**Work instructions**. Lines from the one containing "(127, 61): 91" through the last line of the records below need to be repeated exactly; nothing else, and no pictures.

Data for analysis below:

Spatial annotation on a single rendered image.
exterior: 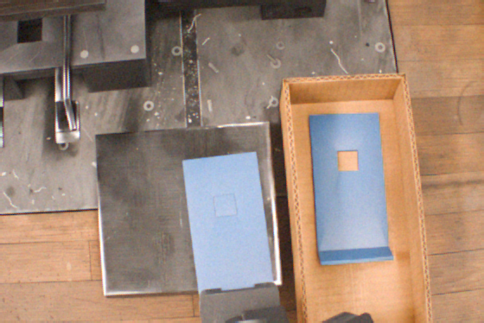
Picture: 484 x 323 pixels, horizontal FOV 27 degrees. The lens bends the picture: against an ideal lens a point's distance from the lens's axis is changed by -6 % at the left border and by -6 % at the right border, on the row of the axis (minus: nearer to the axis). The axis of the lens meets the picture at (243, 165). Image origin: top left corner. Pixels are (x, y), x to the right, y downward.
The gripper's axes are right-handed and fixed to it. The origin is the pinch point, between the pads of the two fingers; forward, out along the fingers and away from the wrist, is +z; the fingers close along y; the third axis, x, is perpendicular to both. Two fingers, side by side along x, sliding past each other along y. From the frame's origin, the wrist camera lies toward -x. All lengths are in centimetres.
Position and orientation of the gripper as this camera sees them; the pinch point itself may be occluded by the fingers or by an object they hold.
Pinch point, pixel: (237, 306)
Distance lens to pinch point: 96.4
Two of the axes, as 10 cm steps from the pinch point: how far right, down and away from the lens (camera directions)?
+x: -9.9, 1.2, -0.5
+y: -1.0, -9.6, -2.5
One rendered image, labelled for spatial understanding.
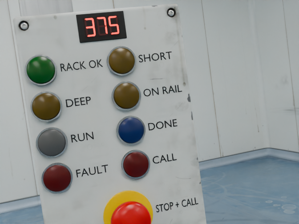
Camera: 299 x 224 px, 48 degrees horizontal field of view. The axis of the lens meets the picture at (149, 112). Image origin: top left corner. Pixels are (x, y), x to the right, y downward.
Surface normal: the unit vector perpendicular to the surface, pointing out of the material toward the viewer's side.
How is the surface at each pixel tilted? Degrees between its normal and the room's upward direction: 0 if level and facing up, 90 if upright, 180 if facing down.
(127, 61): 91
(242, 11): 90
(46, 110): 93
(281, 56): 90
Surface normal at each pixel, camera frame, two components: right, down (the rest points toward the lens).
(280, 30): -0.94, 0.14
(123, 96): 0.14, 0.04
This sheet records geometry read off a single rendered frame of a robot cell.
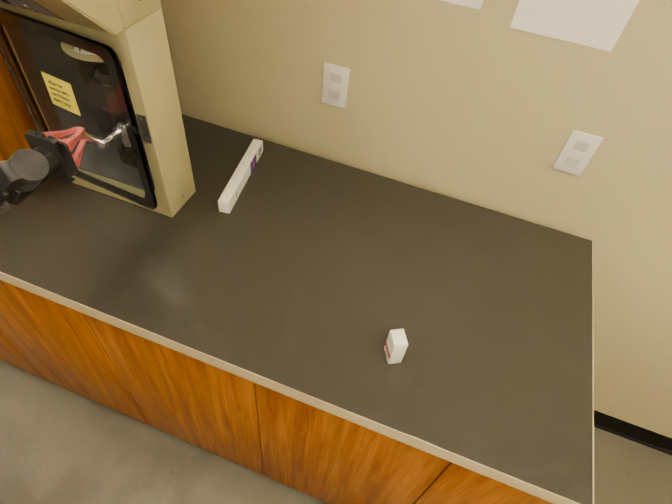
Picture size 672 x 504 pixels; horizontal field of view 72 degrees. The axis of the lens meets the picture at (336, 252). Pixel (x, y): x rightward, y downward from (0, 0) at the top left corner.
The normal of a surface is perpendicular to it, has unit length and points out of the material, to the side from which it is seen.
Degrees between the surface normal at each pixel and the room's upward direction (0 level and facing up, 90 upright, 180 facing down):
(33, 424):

End of Data for analysis.

**Solved problem**.
(127, 61): 91
(242, 11): 90
(46, 110): 93
(281, 56): 90
Surface normal at each pixel, camera frame, two components: right, down (the rest points toward the lens).
(280, 30): -0.94, 0.14
(123, 96): 0.14, 0.04
This sheet records geometry read off a single rendered frame of a robot cell.
Picture size 672 x 504 pixels; horizontal field of view 72 degrees. The axis of the lens meets the picture at (336, 252). Pixel (x, y): x rightward, y downward from (0, 0) at the top left corner.
The normal of a surface is perpendicular to it, has unit length and points out of the material, to the side from which it is seen.
Degrees between the surface normal at each pixel and the room's upward direction (0 level and facing up, 90 upright, 180 facing down):
(33, 424):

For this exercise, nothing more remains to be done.